Work through the material below and count the lines holding the word "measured"; give that count and nothing more.

#### [GIVEN MATERIAL]
+ + + + +

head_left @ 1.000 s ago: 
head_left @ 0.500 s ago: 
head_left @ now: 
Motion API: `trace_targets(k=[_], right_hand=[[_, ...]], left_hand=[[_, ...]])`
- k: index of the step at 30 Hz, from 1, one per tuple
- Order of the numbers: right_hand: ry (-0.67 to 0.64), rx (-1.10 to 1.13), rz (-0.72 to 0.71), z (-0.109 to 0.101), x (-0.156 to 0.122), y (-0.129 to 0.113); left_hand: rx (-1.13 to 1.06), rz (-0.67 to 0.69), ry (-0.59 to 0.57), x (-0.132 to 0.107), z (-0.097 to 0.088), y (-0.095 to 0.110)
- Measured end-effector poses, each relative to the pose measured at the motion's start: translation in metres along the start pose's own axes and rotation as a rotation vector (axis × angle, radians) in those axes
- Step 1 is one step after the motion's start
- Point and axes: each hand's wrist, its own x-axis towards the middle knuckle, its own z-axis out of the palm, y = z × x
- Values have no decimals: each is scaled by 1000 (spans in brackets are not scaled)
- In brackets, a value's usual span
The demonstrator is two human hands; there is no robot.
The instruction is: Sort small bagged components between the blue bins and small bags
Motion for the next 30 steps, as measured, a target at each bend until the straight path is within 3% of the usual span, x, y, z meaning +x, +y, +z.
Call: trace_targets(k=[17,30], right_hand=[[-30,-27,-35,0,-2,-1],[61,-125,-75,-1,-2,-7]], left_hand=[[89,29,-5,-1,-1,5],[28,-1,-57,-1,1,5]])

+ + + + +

#### [WRITTEN ANSWER]
2